Diede fuoco a Carla Caiazzo: chiesti 15 anni per l’ex compagno Paolo Pietropaolo

Napoli. Quindici anni di reclusione è la richiesta avanzata dai pm Raffaello Falcone e Clelia Mancuso nei confronti di Paolo Pietropaolo che ferì gravemente l’ex compagna Carla Caiazzo, che era incinta, dandole fuoco con della benzina il 1 febbraio scorso a Pozzuoli. La richiesta è stata formulata al termine della prima udienza del processo che si svolge con rito abbreviato davanti al gup del Tribunale di Napoli Egle Pilla. La richiesta di pena è ridotta di un terzo come prevede il rito abbreviato. La vittima non era in aula in quanto nei giorni scorsi è stata sottoposta ad nuovo nuovo intervento chirurgico. 
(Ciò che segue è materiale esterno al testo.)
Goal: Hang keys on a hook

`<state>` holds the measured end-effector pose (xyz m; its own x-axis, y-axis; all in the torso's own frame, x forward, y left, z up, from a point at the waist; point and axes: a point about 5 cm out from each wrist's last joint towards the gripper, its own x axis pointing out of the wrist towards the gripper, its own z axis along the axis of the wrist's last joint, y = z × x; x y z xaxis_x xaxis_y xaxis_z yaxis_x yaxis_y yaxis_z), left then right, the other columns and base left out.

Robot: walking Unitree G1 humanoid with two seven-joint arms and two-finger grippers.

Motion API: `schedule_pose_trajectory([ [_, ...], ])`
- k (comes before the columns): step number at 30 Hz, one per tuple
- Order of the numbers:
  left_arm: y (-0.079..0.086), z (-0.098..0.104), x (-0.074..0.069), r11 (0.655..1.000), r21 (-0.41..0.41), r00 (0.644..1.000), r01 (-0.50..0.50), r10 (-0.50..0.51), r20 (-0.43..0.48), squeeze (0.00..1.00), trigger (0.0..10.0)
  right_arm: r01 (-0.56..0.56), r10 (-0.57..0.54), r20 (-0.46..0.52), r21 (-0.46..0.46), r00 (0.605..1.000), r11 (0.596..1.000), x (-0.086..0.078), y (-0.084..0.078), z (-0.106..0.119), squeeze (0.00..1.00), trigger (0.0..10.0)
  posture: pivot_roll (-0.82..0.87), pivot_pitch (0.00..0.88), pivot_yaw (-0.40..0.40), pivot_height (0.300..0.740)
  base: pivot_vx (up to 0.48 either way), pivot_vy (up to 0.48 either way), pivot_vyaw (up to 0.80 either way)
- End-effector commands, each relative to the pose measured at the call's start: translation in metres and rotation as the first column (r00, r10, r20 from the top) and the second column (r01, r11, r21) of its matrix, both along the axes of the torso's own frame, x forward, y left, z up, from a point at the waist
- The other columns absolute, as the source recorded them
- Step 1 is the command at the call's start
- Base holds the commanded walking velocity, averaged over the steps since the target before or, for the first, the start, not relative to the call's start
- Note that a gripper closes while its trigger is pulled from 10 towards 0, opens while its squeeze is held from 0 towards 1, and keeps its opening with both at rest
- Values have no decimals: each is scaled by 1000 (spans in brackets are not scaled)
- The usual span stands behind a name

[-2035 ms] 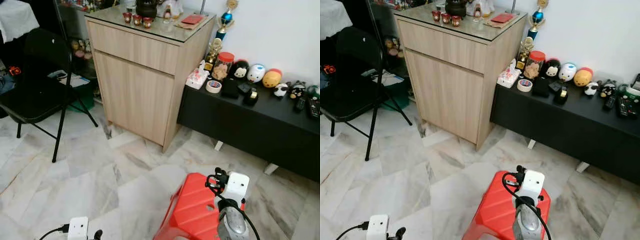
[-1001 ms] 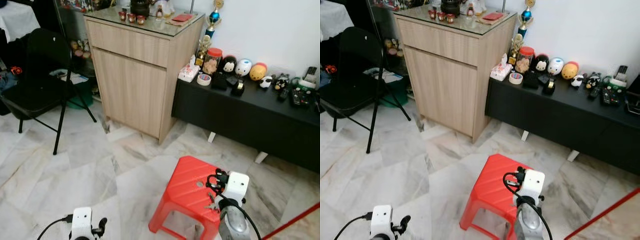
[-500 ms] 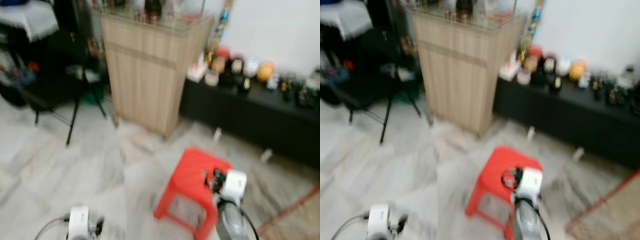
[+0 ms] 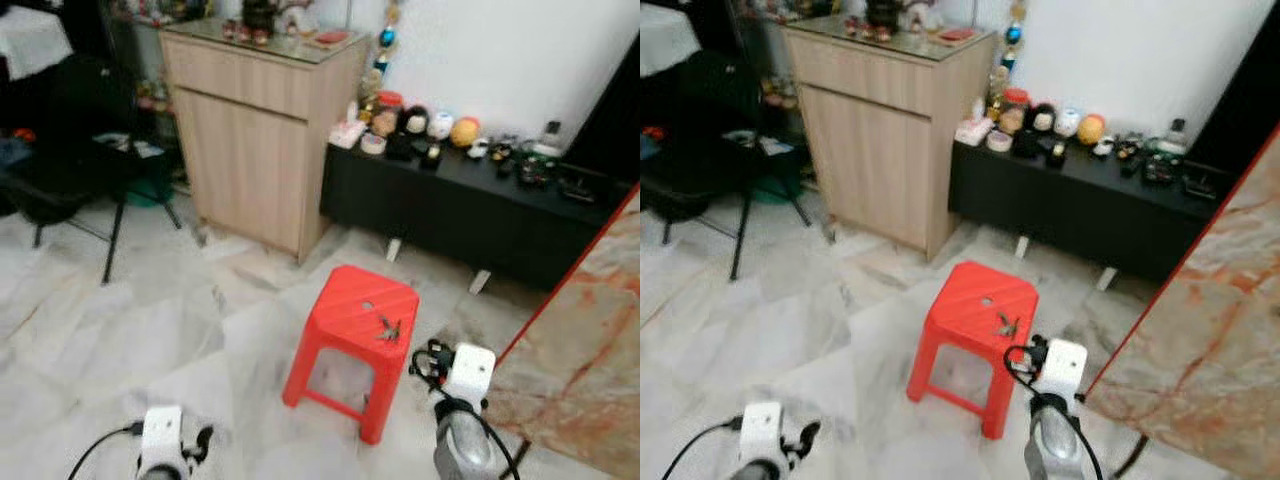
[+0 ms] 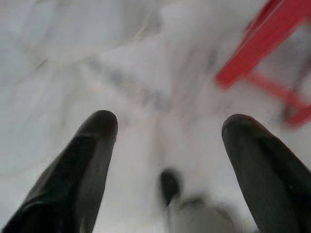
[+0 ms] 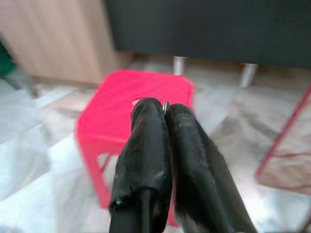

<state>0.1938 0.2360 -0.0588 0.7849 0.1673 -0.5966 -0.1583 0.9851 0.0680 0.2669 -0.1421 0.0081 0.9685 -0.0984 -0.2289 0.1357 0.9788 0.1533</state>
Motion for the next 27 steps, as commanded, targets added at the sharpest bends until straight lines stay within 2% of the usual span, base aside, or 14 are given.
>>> schedule_pose_trajectory([
  [1,-5,1,3,1000,-13,1000,7,-7,15,0,10000,37,-37,-21,-7,999,999,-6,-10,-5,0,10000,86,1,-97,740,-349,0,0],
  [5,-5,6,10,1000,-10,999,22,-21,49,0,10000,36,-36,-25,-10,999,999,-5,-10,-5,0,10000,87,3,-97,740,-347,0,0],
  [12,-14,21,31,993,15,981,118,-119,153,0,10000,37,-37,-15,-1,999,999,0,-10,0,0,10000,83,1,-94,740,-325,0,0],
  [16,-17,37,47,985,29,953,168,-170,251,0,10000,30,-30,12,18,999,999,6,-8,8,0,10000,83,0,-92,740,0,0,0],
  [18,-18,40,50,983,32,947,182,-184,265,0,10000,28,-28,16,20,999,999,7,-8,9,0,10000,83,0,-92,740,0,0,0],
  [20,-20,49,57,971,43,921,234,-236,309,0,10000,12,-13,28,27,1000,1000,11,-5,14,0,10000,84,0,-88,740,0,0,0],
  [21,-20,49,57,971,43,921,234,-236,309,0,10000,12,-13,28,27,1000,1000,11,-5,14,0,10000,84,0,-88,740,0,0,0],
  [22,-24,57,64,959,48,895,281,-280,347,0,10000,-9,8,32,46,999,999,15,-2,19,0,10000,83,0,-87,740,0,0,0],
  [23,-24,57,64,959,48,895,281,-280,347,0,10000,-9,8,32,46,999,999,15,-2,19,0,10000,83,0,-87,740,0,0,0],
  [24,-28,66,71,943,49,865,329,-321,385,0,10000,-38,36,40,66,999,997,18,2,23,0,10000,83,0,-87,740,0,0,0],
  [27,-38,80,80,910,63,809,410,-395,435,0,10000,-76,72,54,94,996,993,23,7,30,0,10000,86,0,-87,740,0,0,0],
])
Pietropaolo è imputato di tentativo di omicidio, stalking, tentato procurato aborto (Carla era al momento dell’aggressione incinta e diede alla luce una bambina in ospedale). I magistrati hanno ricostruito in aula le varie fasi dell’aggressione: l’imputato con un pretesto invitò la compagna ad un appuntamento e l’aggredì prima con pugni e calci e successivamente le diede fuoco e dopo aver prelevato dalla propria auto una bottiglia contenente benzina e alcool. Il processo riprenderà il 27 ottobre con gli interventi delle parti civili.
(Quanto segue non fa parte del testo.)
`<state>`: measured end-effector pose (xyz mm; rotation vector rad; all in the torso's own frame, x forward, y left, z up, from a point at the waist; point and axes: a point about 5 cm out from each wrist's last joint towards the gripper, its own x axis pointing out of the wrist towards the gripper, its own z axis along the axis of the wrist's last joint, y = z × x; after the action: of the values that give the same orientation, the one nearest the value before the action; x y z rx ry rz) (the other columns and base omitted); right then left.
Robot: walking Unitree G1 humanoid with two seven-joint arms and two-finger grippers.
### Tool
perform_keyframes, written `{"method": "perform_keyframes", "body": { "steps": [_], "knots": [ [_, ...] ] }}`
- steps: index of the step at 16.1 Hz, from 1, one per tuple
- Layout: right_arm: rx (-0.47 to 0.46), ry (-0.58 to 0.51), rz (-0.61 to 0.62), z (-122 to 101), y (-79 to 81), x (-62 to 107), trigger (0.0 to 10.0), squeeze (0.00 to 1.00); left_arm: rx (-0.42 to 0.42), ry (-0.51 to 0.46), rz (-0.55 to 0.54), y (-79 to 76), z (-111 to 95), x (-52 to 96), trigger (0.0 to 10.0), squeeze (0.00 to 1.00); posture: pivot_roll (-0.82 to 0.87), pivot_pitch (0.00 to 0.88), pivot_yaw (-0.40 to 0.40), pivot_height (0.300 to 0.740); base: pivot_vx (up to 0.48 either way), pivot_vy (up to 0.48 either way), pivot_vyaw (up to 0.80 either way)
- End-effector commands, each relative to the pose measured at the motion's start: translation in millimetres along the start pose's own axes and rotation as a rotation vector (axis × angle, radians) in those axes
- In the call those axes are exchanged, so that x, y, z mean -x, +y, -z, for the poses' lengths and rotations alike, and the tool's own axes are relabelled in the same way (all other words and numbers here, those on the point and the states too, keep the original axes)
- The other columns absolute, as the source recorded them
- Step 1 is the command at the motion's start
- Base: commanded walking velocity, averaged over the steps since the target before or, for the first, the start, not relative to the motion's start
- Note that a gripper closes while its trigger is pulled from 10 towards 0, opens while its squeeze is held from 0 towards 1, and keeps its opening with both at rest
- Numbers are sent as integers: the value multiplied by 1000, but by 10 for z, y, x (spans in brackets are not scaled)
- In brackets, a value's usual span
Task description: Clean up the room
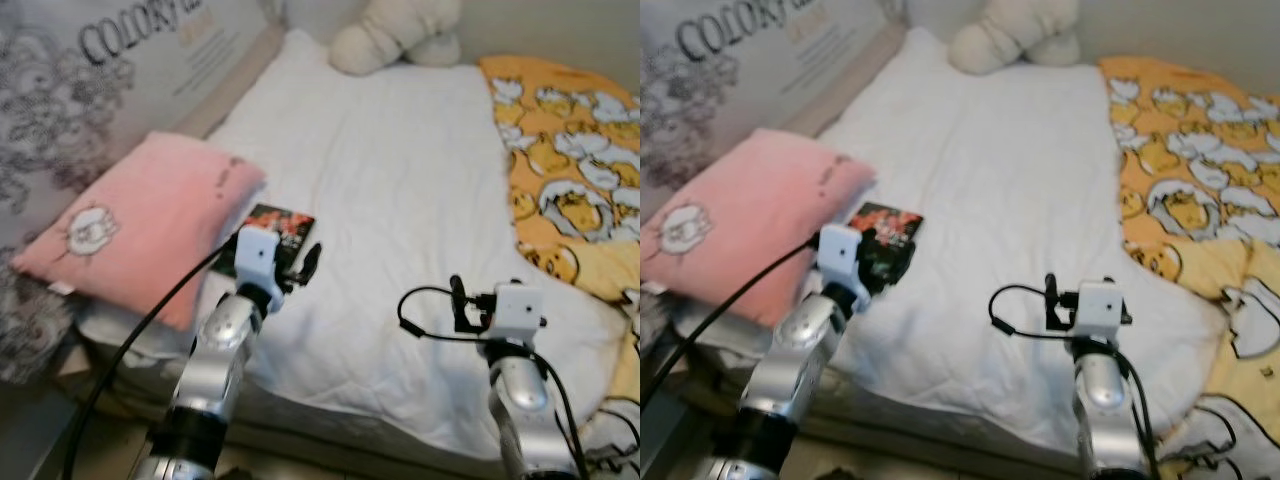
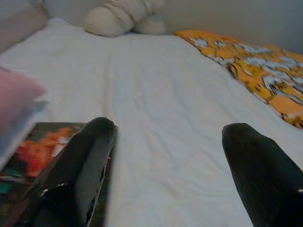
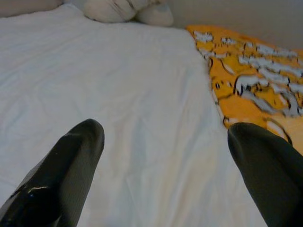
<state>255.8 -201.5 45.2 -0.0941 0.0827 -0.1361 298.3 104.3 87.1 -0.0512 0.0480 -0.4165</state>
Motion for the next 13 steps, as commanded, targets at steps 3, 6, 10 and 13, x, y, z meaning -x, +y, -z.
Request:
{"method": "perform_keyframes", "body": {
  "steps": [3,6,10,13],
  "knots": [
    [9,32,14,87,2,33,10000,0,-30,-57,162,-306,-19,-7,10000,0,38,0,-16,740,0,-465,0],
    [0,44,12,105,-17,52,10000,0,-79,-83,226,-319,-67,-32,10000,0,28,0,-4,740,0,-465,0],
    [37,62,-17,123,12,83,10000,0,-180,11,163,-180,56,-89,10000,0,16,0,1,740,0,-232,-567],
    [12,53,-5,127,-5,143,10000,0,-92,73,50,-11,172,-77,10000,1000,13,0,-5,740,0,0,-704]
  ]
}}
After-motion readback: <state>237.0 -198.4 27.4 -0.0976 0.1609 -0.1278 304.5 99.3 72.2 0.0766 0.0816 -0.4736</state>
 La vittima, che voleva essere presente in aula oggi, non ha potuto esserci perche’ martedi’ scorso ha subito un ennesimo delicato intervento, questa volta per la ricostruzione del naso. Pietropaolo otto mesi fa le diede appuntamento con un pretesto, la picchio’ e le diede fuoco dopo averle cosparso il capo e la parte superiore del busto con alcol etilico. Carla, che era incinta alle ultime settimane di gestazione, fu soccorsa da un vicino che le getto’ una coperta addosso e trasportata all’ospedale Cardarelli di Napoli, dove i medici fecero nascere la sua bimba con parto cesareo e poi la ricoverarono nel reparto grandi ustionati. La difesa, rappresentata dall’avvocato Gennaro Razzino punta su ridotte capacita’ di intendere e di volere di Pietropaolo, sottoposto a perizia di parte, documentazione presentata al giudice che dovra’ decidere se metterla agli atti o se disporre un’altra perizia. “Mio figlio non e’ un mostro. Ha sbagliato ed e’ giusto che paghi, ma non e’ un mostro”, dice la madre ai cronisti in lacrime davanti l’aula in cui si celebra l’udienza preliminare.